My running list of "promises tools make vs. what they actually do" is full of SEO platforms claiming to "rank everywhere." Spoiler: They don't. You cannot "rank" in a generative answer the same way you rank in a SERP. Instead, you need to track your sentiment signal.

The Decision Rule: How to evaluate if you’re "winning"

If you’re trying to build a measurement framework, use this logic:

    If the AI mentions the brand without a qualifier, that is a neutral mention. If the AI recommends the brand for a specific "jobs-to-be-done" task, that is a positive sentiment signal. If the AI highlights a specific friction point (e.g., "the pricing page is referenced but no prices are shown in the scraped content"), that is a negative sentiment signal.

The "AI Visibility Score" Methodology

To move beyond vanity metrics, you need to quantify your AI presence. We look at three specific pillars: Recall, Sentiment, and Recommendation.

1. AI Authority Rank

This is the baseline. How often is your brand cited as a primary source? Tools like AI Authority Rank calculate the frequency of your brand appearing in the first paragraph of an AI response. If you aren't in the first 50 words of a summary, you might as well not exist.

2. The Sentiment Signal

Sentiment in chat isn't just "positive or negative." It’s about *contextual intent*. An AI saying "Company X is expensive" is a negative sentiment, but an AI saying "Company X is a premium enterprise-grade solution" is a positive sentiment. You need to track the adjectives associated with your brand name in the generated outputs.

3. Cross-Platform Comparison

You cannot look at Google AI Overviews in a vacuum. Perplexity behaves differently than ChatGPT. You must measure sentiment across the "Big Four."

Platform Primary Goal Sentiment Sensitivity Google AI Overviews Information Synthesis High (Favors factual consensus) Perplexity Source Attribution High (Favors authoritative citations) ChatGPT (GPT-4o) Conversational Trust Moderate (Favors brand reputation) Claude 3.5 Analytical Precision Low (Favors objective utility)

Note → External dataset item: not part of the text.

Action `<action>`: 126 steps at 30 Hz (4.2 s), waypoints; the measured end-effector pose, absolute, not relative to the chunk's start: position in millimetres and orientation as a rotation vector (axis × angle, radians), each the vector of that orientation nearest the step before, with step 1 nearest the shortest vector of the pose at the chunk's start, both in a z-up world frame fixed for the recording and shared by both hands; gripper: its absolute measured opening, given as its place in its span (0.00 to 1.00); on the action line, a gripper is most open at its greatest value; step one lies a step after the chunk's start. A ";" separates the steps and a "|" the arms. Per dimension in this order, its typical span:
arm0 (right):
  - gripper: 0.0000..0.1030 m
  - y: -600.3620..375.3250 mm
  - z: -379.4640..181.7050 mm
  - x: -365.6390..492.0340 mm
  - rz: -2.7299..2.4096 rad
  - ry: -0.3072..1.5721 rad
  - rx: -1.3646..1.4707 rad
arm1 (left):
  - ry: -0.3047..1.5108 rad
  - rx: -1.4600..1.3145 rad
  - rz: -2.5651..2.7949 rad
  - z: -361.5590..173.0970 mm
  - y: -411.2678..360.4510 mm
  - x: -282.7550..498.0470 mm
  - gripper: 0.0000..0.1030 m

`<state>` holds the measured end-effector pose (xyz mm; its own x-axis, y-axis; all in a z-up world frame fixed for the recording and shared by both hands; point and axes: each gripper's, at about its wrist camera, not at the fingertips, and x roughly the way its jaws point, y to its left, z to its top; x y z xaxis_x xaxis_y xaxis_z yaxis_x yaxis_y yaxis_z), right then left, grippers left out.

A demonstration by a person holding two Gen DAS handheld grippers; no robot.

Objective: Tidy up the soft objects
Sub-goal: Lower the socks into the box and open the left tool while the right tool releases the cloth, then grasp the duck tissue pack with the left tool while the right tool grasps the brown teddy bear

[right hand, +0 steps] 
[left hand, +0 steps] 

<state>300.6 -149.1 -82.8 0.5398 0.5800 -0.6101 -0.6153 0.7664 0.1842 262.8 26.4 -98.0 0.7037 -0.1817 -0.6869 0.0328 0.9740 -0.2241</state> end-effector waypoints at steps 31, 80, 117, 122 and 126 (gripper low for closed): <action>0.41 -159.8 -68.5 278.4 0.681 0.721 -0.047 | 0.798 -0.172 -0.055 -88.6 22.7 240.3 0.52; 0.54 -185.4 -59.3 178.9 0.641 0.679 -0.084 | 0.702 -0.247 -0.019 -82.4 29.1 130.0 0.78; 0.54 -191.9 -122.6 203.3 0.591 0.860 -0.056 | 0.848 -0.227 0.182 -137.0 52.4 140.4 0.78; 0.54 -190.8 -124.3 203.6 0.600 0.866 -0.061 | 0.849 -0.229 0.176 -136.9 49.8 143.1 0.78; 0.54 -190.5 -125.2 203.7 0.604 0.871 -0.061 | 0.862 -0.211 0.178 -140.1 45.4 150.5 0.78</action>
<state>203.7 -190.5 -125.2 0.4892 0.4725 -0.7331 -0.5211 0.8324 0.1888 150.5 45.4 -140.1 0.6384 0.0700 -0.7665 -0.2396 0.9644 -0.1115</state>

Why City-Level Sanity Checks Matter

Stop looking at global dashboards. AI models are increasingly geo-aware. If I search for "best software for service companies" from a New York IP versus a London IP, the sentiment signal changes based on the localized training data and available regional reviews.

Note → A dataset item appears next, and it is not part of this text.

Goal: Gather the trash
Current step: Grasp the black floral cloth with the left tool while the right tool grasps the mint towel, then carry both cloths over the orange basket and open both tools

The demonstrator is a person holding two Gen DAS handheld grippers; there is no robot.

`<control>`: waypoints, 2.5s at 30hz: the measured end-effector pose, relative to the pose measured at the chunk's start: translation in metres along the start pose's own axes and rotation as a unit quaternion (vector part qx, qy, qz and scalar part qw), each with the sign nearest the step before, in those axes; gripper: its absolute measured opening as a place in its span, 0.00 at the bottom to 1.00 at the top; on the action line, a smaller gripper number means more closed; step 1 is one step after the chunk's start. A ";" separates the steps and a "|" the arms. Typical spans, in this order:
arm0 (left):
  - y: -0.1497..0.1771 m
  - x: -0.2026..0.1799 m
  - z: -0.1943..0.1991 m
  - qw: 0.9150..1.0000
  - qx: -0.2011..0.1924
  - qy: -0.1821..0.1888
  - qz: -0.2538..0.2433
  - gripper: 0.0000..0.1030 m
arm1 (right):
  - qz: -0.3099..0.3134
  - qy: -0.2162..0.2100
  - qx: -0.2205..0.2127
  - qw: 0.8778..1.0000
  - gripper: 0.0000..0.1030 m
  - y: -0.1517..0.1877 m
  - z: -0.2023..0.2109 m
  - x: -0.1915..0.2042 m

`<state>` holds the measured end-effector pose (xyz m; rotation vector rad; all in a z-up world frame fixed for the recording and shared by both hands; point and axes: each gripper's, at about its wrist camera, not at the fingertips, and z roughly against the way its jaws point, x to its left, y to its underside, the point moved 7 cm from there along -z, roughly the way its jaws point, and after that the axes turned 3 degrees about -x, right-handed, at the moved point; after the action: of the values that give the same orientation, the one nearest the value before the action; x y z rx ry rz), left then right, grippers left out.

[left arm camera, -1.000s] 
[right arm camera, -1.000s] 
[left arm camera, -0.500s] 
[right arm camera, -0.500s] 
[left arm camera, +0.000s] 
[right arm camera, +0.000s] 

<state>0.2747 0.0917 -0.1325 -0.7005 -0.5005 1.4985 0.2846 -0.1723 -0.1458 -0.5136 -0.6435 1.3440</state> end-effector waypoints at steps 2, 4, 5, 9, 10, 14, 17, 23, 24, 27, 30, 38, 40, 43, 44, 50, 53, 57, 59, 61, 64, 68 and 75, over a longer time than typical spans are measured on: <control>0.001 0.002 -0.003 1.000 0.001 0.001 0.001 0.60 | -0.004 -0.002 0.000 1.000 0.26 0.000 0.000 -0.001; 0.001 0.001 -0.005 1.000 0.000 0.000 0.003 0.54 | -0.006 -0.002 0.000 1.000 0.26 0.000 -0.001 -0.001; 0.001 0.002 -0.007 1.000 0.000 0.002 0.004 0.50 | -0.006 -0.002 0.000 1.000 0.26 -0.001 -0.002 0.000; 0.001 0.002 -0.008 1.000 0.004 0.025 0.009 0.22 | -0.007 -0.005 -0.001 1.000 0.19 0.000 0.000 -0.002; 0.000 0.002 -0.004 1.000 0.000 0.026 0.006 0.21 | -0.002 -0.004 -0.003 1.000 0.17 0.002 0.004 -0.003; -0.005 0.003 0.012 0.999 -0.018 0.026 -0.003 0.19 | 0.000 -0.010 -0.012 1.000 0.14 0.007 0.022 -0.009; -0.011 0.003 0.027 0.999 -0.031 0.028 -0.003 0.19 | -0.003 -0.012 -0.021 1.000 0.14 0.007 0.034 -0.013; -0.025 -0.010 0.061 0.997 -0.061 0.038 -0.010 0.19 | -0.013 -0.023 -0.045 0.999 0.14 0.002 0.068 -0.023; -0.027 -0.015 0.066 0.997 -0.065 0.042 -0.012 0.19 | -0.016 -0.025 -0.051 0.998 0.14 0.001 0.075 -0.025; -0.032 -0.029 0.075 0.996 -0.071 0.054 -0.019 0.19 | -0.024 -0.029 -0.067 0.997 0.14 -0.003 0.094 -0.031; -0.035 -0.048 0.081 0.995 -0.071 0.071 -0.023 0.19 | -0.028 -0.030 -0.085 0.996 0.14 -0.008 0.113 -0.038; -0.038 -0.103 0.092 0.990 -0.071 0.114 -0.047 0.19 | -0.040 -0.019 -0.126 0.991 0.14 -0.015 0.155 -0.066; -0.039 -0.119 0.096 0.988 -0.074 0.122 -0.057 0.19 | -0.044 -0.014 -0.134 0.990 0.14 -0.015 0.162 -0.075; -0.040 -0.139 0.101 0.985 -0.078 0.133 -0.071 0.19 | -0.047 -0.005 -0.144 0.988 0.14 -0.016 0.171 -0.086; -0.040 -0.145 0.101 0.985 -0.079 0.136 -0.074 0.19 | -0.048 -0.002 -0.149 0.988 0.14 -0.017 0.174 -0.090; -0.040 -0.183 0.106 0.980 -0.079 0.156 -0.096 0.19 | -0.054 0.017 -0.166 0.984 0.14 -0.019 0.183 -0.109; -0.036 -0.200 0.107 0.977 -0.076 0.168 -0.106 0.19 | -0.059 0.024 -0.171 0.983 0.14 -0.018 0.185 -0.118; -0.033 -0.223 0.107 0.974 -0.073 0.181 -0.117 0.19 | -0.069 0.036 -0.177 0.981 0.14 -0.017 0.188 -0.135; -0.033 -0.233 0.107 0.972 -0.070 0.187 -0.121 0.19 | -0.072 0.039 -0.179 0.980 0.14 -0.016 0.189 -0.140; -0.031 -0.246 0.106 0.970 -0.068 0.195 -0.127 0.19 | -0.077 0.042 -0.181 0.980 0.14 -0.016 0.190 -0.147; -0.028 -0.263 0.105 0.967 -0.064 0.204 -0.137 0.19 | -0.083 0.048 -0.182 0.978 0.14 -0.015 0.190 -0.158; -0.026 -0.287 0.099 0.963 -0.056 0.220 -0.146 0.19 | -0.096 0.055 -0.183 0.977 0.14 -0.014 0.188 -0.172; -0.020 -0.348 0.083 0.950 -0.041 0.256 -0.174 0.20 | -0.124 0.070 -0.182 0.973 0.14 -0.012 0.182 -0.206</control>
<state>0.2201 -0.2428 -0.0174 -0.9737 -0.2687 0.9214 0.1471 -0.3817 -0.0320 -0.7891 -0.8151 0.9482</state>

My rule: Always sanity-check your results by location before believing the dashboard. Use a VPN or a specialized scraping tool like FAII to simulate requests from your core markets. If your AI Visibility Score is 80 Helpful hints in Chicago but 12 in Sydney, your global average of 46 is a lie that will lead to bad strategy.

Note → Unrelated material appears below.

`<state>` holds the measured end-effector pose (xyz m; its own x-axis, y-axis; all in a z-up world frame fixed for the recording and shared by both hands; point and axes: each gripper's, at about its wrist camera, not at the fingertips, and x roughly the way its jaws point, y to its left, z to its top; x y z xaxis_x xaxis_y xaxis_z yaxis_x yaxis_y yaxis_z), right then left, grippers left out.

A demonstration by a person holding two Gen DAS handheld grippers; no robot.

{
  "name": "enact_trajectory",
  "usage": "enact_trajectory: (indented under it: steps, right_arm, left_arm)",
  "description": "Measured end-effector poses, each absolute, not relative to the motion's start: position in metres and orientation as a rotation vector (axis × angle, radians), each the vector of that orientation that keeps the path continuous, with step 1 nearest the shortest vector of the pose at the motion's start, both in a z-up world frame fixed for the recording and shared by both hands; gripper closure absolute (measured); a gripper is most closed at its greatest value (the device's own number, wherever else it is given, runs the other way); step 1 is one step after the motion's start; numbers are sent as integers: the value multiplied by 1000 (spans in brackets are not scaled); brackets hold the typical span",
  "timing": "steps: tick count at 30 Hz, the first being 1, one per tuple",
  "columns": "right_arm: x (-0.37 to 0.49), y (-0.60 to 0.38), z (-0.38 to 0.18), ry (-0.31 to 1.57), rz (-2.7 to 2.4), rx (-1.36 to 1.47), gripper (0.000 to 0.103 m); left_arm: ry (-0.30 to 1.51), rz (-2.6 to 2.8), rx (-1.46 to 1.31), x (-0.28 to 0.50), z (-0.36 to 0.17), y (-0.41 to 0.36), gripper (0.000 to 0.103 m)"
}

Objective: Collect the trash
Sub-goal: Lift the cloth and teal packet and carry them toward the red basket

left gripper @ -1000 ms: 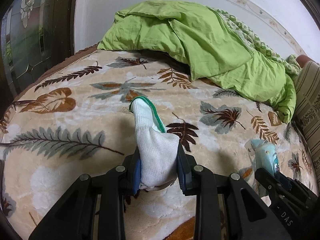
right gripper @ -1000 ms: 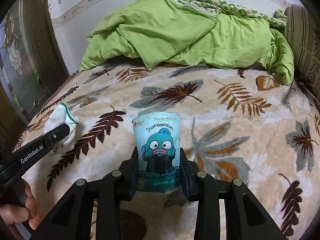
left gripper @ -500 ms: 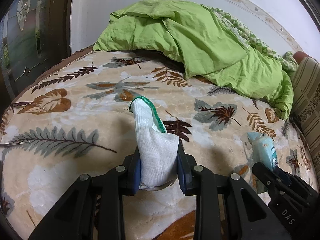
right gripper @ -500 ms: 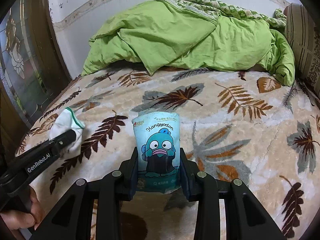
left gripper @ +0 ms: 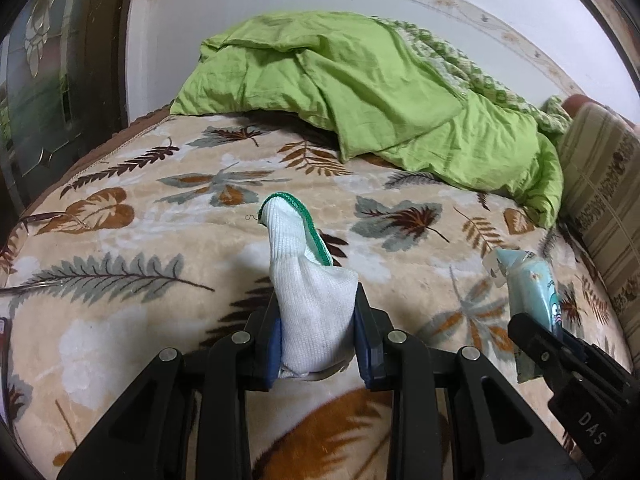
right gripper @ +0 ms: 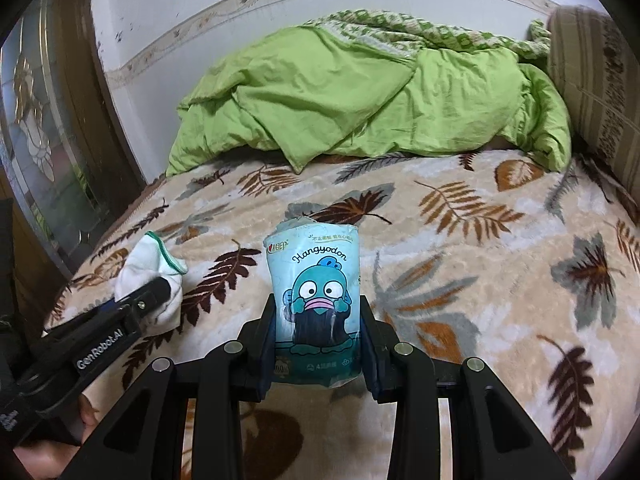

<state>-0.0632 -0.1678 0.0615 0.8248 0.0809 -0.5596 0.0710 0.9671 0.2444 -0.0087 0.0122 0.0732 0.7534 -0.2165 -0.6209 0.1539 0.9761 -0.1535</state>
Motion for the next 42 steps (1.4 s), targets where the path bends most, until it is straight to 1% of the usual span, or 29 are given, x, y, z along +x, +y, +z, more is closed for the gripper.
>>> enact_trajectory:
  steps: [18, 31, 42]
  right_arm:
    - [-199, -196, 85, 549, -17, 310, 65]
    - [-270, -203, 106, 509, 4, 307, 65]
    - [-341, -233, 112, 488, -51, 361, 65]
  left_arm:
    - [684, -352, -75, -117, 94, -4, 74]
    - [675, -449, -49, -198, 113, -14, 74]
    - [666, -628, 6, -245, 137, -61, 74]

How to Track AI Brand Mentions: A 4-Step Checklist

Don't get lost in the buzzwords. Follow this process to start measuring your chat intelligence today:

Build a Query Library: Curate 50-100 high-intent queries that your target customer actually types into AI interfaces. Automate the Scrape: Use tools that execute these queries across platforms. Do not rely on manual testing. Tag the Sentiment: Apply a sentiment classification (Positive, Neutral, Negative, Mixed) to every brand mention identified. Identify the Friction: Look for patterns. If users are asking for your pricing and the AI says "pricing page is referenced but no prices are shown," you have a clear GEO optimization task—update your schema and landing page content to be more machine-readable.

The Trap: Thinking Like a Traditional SEO

The biggest mistake I see is "prompt injection" or "spamming" the web with fake mentions. That doesn't work. Modern LLMs are trained on quality, not just quantity. If you want a positive sentiment signal, you need to satisfy the model's logic. If your documentation is messy, or your brand mentions across the web are inconsistent, the AI will reflect that confusion.

What to do next:

    Audit your brand schema: Ensure your entity is clearly defined on your site. Optimize for "Zero-Click" clarity: Put the "What," "How much," and "Who it’s for" in the first 150 words of your key pages. Monitor your AI Authority Rank: Establish a baseline this week. If it’s stagnant, your content isn't serving the model.

Measurement is no longer about rank tracking. It is about influence. Start tracking your chat intelligence now, or watch your brand disappear into the background noise of a generative engine.